History of Such Meetings: A Steady Build
U.S.-India Indo-Pacific talks have roots:
- 2020: Secretary Pompeo’s Delhi visit post-PMC Bank collapse—cooperative bank oversight tightened (Financial Express, September 23, 2020).
- 2022: Blinken’s Quad meet in Tokyo—Q-CHAMP launched (State.gov, February 14, 2023).
- 2024: Deputy Secretary Campbell’s June 18 Misri meet—Stryker talks kicked off (Web ID: 21).
- 2023: Biden’s G20 Delhi trip—iCET deepened (State.gov, February 15, 2024).
This call’s a thread in a tapestry—five 2+2 Dialogues since 2018 (State.gov, November 2023) show pace.
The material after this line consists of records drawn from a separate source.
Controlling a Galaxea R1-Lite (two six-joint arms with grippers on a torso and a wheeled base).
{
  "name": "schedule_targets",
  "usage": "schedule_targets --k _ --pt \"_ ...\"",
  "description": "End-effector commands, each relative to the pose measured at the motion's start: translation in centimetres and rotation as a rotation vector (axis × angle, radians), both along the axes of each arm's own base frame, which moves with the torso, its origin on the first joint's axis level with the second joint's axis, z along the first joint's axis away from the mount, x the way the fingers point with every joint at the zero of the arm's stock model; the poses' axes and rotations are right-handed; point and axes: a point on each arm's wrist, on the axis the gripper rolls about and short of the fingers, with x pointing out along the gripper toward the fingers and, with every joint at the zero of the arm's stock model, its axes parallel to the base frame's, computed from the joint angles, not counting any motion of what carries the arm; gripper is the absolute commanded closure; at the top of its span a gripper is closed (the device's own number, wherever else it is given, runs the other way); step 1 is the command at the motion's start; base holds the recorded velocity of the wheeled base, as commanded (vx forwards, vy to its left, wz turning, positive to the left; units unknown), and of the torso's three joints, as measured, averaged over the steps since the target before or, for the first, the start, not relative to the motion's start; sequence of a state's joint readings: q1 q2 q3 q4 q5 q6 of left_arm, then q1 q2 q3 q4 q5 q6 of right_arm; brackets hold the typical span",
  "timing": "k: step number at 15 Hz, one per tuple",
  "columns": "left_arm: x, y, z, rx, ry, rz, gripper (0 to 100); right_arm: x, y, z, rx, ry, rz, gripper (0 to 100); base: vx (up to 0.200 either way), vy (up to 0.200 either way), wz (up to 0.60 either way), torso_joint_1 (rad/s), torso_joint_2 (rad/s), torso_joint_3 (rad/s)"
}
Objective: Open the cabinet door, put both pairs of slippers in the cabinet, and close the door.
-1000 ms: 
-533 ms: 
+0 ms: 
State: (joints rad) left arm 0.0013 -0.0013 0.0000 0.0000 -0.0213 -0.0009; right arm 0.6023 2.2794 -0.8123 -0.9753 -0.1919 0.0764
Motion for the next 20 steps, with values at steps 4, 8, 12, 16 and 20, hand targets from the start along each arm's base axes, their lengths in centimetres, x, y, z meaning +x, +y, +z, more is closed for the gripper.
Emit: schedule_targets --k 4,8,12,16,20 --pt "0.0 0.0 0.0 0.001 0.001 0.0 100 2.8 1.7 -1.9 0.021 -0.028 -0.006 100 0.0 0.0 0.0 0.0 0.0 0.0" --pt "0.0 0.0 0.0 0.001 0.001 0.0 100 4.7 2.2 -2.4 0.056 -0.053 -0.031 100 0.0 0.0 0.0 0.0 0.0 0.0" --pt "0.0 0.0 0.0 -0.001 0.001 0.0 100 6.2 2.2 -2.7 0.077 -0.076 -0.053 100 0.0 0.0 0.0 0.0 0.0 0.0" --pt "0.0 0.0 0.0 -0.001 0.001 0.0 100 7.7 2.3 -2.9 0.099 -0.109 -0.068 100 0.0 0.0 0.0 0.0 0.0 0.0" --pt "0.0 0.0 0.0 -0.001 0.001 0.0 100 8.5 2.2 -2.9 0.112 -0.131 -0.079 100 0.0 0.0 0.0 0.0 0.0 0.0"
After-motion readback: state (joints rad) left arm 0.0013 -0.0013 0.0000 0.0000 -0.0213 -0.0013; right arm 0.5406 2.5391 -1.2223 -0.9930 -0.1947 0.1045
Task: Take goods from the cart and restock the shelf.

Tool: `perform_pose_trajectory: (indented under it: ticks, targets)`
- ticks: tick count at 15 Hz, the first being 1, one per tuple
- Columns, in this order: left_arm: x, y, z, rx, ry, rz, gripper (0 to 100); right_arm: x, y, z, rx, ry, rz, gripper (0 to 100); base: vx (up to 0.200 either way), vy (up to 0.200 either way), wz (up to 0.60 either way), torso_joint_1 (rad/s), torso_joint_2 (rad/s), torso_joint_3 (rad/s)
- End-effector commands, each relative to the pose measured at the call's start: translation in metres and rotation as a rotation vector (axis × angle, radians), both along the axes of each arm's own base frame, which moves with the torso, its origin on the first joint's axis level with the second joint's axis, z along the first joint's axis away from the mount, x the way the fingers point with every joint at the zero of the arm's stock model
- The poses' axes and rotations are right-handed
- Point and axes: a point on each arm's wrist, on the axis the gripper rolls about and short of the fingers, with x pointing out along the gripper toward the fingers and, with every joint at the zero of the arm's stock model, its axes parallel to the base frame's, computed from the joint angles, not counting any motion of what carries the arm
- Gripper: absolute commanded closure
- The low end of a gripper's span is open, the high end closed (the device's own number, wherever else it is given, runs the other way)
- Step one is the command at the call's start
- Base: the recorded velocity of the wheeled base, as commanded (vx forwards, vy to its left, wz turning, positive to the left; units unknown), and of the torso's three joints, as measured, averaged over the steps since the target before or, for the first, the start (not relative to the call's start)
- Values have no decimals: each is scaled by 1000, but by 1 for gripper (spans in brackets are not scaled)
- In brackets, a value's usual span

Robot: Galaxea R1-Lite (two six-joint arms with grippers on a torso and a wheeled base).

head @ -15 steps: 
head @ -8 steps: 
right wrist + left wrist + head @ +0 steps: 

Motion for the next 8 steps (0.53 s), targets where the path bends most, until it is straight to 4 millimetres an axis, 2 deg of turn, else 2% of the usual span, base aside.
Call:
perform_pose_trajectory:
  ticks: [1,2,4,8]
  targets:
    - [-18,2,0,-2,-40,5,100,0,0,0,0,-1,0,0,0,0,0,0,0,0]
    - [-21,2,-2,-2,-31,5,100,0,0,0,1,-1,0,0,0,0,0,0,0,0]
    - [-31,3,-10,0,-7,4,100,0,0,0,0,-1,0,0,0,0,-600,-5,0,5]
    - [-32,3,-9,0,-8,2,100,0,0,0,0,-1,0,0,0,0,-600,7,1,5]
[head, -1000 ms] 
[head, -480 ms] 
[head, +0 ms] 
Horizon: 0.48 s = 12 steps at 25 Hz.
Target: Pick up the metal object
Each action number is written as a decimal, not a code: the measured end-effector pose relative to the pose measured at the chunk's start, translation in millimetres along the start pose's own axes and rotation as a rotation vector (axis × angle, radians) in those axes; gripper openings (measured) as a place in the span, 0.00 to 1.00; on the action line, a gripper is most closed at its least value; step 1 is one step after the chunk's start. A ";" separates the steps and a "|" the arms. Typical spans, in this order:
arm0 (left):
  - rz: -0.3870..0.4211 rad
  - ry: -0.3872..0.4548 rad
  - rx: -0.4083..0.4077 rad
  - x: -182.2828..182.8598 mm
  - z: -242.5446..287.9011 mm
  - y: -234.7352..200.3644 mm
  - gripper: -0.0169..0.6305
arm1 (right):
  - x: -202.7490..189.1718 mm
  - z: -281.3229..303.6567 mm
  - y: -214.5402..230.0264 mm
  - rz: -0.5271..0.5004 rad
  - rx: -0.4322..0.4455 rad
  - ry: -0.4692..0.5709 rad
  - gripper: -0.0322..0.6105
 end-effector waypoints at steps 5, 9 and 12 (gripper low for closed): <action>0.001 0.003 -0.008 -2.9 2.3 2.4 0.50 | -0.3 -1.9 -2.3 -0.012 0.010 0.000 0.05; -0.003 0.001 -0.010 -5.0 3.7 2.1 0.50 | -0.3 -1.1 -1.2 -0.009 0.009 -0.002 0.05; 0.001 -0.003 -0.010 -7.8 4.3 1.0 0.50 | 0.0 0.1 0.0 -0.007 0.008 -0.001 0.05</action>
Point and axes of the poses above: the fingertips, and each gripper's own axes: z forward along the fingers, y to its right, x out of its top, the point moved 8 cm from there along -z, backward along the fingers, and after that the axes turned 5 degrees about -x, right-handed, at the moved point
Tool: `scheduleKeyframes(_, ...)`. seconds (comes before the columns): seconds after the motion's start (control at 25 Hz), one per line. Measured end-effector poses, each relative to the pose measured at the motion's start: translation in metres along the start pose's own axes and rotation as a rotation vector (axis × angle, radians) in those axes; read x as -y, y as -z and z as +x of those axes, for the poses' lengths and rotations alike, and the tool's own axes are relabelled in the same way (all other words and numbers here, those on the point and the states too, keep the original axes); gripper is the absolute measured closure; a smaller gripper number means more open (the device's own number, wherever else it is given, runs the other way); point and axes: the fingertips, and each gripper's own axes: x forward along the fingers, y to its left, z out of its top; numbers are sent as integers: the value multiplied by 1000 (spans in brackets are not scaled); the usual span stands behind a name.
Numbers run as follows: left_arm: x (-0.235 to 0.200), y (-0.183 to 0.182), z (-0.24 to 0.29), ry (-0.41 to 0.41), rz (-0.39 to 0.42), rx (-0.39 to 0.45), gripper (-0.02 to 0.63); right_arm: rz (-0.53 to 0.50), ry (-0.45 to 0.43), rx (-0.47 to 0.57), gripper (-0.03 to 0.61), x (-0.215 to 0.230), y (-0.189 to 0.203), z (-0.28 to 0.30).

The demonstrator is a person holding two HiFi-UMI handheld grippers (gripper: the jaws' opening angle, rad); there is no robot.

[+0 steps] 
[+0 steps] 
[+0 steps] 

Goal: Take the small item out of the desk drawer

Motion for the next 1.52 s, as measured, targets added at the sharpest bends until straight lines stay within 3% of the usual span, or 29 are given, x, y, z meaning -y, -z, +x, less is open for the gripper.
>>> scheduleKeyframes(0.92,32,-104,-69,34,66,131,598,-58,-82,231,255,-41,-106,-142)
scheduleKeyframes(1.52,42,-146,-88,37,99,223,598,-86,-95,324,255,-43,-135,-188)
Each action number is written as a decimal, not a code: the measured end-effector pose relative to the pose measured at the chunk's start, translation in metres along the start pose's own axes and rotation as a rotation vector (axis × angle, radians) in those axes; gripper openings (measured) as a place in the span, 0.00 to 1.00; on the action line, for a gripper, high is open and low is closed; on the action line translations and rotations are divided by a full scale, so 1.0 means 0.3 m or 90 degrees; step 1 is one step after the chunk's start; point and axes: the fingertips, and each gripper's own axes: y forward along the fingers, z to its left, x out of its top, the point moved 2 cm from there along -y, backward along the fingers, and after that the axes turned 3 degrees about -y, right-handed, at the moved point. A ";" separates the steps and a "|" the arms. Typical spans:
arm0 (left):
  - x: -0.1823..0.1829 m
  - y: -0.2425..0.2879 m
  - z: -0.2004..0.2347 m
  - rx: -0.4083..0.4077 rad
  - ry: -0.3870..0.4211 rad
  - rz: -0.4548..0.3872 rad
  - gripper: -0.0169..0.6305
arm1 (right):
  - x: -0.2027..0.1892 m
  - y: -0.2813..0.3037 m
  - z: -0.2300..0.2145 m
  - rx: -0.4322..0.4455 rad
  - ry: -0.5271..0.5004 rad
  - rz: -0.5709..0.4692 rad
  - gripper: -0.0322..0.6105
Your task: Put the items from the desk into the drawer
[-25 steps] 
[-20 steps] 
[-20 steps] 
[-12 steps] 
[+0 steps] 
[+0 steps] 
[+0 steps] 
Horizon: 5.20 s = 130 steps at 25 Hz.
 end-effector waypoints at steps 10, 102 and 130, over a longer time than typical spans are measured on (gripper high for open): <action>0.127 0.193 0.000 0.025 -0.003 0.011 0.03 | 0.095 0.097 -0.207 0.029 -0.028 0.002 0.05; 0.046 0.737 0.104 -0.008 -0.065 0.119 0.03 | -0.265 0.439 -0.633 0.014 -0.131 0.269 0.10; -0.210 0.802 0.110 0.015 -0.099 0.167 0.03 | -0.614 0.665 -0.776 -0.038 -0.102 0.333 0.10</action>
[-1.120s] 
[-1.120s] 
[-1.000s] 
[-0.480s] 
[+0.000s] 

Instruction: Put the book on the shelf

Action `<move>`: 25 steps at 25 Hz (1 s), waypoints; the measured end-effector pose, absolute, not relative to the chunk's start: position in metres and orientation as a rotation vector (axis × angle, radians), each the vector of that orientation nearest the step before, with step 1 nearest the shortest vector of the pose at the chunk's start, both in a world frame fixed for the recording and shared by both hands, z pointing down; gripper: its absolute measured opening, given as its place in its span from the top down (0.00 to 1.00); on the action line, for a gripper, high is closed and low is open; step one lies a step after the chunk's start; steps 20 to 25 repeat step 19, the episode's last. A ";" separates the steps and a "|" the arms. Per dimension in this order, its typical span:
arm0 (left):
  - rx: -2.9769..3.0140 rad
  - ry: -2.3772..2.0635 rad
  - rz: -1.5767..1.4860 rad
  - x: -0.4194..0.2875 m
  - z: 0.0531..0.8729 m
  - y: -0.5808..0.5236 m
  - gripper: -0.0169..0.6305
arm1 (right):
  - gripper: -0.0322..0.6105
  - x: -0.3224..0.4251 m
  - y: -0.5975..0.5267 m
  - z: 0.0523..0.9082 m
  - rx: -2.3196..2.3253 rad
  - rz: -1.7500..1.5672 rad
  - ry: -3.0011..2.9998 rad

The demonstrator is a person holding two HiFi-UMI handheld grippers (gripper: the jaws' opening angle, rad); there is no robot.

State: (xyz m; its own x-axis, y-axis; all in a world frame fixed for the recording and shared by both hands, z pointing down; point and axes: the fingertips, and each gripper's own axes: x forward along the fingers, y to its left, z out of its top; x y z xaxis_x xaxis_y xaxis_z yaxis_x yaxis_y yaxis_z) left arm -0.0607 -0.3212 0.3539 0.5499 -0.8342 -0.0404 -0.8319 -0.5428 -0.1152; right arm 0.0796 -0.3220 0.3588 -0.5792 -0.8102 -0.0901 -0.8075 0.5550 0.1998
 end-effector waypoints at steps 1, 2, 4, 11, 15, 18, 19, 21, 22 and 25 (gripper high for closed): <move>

NZ’s Peters might nod—his climate jab (NZB News, March 26) contrasts this strategic dance.
Analysis: Reading Between the Lines
Landau’s immigration thank-you—tied to Misri’s mobility ask—hints at quid pro quo: India’s border help for U.S. visa ease. Trade’s thornier—$83B U.S.-India deficit (RUSI.org) vs. NZ’s $1.8B balance (Stats NZ 2024) flags asymmetry; “fair” is code for leverage. Defence-tech ties—like Stryker—eye China’s Himalayan push (USIP.org, March 7, 2022), but India’s Quad caution (no treaty vibe, RUSI.org) balances Beijing talks.
The Indo-Pacific focus—South China Sea, Taiwan—nods to Quad muscle, yet Myanmar’s quake chaos (NZB News, today) tests real-time cooperation. X’s split—“Alliance goals!” vs. “Trade first!”—mirrors stakes: security’s loud, but economics hums. Sitharaman’s banking grit (NZB News, March 26) and NZ’s Downer refund (NZB News, today) frame trust as king—U.S.-India bets big here.
Summary: A Partnership at a Crossroads
Landau and Misri’s March 28 call—a trade-tech-security trifecta—fortifies U.S.-India Indo-Pacific ties amid China’s shadow and regional jolts. For the U.S., it’s a strategic anchor; for India, a global springboard; for NZ Bharat, a $1.8B lifeline. History shows steady escalation—2020’s bank fixes to 2024’s Stryker talks—but subtext reveals trade-offs: immigration for mobility, security for autonomy. As Myanmar quakes and airshows crash (NZB News, today), this axis shapes a shaky world—execution’s the test.
Imogen King, from Oxford, writes on political science, business, and international affairs for NZB News, with a Master’s in Political Science.